Hopefully, these scenarios give you some insight into the utility of the WHERE clause, including the ability to:

  1. Filter out unwanted data from a query's result set.

  2. Isolate one or more rows of a table for modification.

  3. Conditionally join two or more data sets together.

To see how these things are accomplished, let's add a WHERE clause to the previous SELECT statement, which strives to locate all parts supplied by Acme Industries:

SELECT p.part_nbr, p.name, p.supplier_id, p.status, p.inventory_qty,
  s.supplier_id, s.name
FROM part p, supplier s
WHERE s.supplier_id = p.supplier_id
  AND s.name = 'Acme Industries';

The WHERE clause here is comprised of two parts, known as conditions, which are evaluated separately. Conditions always evaluate to either TRUE or FALSE; if there are multiple conditions in a WHERE clause, they all must evaluate to TRUE in order for a given row to be included in the result set.[1] For this example, a row created by combining data from the part and supplier tables will only be included in the final result set if both tables share a common value for the supplier_id column, and if the value of the name column in the supplier tables matches 'Acme Industries'.[2] Any other permutation of data from the two tables would evaluate to FALSE and be discarded.

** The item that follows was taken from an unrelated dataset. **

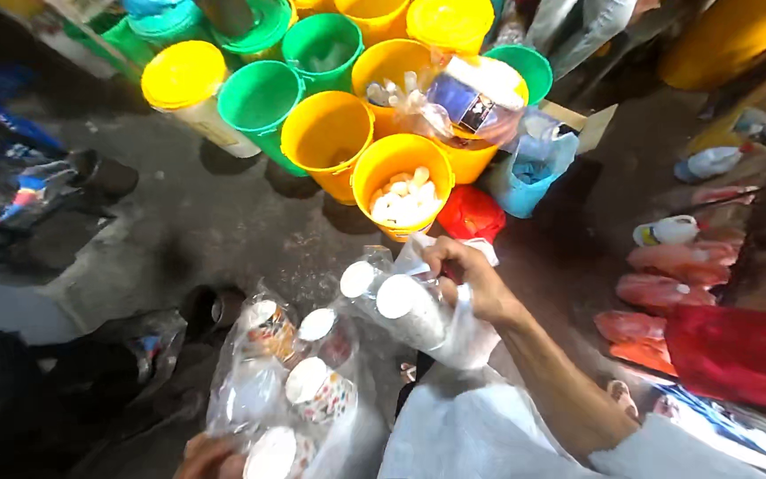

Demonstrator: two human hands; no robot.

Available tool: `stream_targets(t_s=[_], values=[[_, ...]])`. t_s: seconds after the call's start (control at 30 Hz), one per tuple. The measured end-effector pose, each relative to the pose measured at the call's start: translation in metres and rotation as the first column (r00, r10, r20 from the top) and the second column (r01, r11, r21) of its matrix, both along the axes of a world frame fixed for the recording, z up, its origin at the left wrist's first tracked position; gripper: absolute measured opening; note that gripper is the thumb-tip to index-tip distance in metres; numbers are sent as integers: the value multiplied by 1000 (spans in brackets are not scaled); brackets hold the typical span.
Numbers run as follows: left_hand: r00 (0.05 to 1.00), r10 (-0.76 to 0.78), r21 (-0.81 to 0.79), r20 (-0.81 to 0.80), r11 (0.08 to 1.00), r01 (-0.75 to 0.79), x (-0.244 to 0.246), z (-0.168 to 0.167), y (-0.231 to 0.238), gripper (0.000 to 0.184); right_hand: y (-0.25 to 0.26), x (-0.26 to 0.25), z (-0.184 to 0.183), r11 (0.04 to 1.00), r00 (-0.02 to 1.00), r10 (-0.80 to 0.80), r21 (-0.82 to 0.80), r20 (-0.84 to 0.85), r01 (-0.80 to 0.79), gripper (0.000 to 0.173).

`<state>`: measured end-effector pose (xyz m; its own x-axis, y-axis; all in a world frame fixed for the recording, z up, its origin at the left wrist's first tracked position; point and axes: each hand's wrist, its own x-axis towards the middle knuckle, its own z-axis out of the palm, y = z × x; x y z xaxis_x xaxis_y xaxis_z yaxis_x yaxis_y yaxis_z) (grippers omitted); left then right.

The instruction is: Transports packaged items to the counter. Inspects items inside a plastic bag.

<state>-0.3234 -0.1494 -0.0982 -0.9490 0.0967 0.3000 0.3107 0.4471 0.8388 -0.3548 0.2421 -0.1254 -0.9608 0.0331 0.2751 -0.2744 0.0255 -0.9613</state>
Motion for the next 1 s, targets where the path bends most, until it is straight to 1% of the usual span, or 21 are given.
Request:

[1] This is an oversimplification. As you will see later, using the OR and NOT operators allows the WHERE clause to evaluate to TRUE even if individual conditions evaluate to FALSE.

[2] Another oversimplification. The Oracle optimizer (the component tasked with finding the most efficient way to execute a query) doesn't first create every possible combination of rows from every table or view in the FROM clause before it begins evaluating conditions. Rather, the optimizer chooses the order in which to evaluate conditions and join data sets so execution time is (hopefully) minimized.

With the addition of the WHERE clause to the previous example, therefore, Oracle will take on the work of discarding undesired rows from the result set, and only 50 rows will be returned by the query, rather than 1,000,000. Now that you have retrieved the 50 rows of interest from the database, you can begin the process of modifying the data. Keep in mind, however, that with the WHERE clause at your disposal you will no longer need to delete and re-insert your modified data; instead, you can use the UPDATE statement to modify specific rows based on the part_nbr column, which is the unique identifier for the table:

UPDATE part
SET status = 'DISCONTINUED'
WHERE part_nbr = 'AI5-4557';

While this is certainly an improvement, we can do even better. If your intent is to modify the status for all 50 parts supplied by Acme Industries, there is no need to execute a query at all. Simply execute a single UPDATE statement that finds and modifies all 50 records:

UPDATE part
SET status = 'DISCONTINUED'
WHERE supplier_id = 
 (SELECT supplier_id 
  FROM supplier
  WHERE name = 'Acme Industries');

The WHERE clause in this statement consists of a single condition that equates the supplier_id column to the value returned by a query against the supplier table. A query wrapped in parentheses inside another SQL statement is known as a subquery; subqueries will be studied extensively in Chapter 5, so don't worry if this looks a bit intimidating. The net result is that the condition will be rewritten to use the value returned by the subquery, as in:

UPDATE part
SET status = 'DISCONTINUED'
WHERE supplier_id = 1;

When executed, the condition evaluates to TRUE for exactly 50 of the 10,000 rows in the part table, and the status of those 50 rows changes to DISCONTINUED.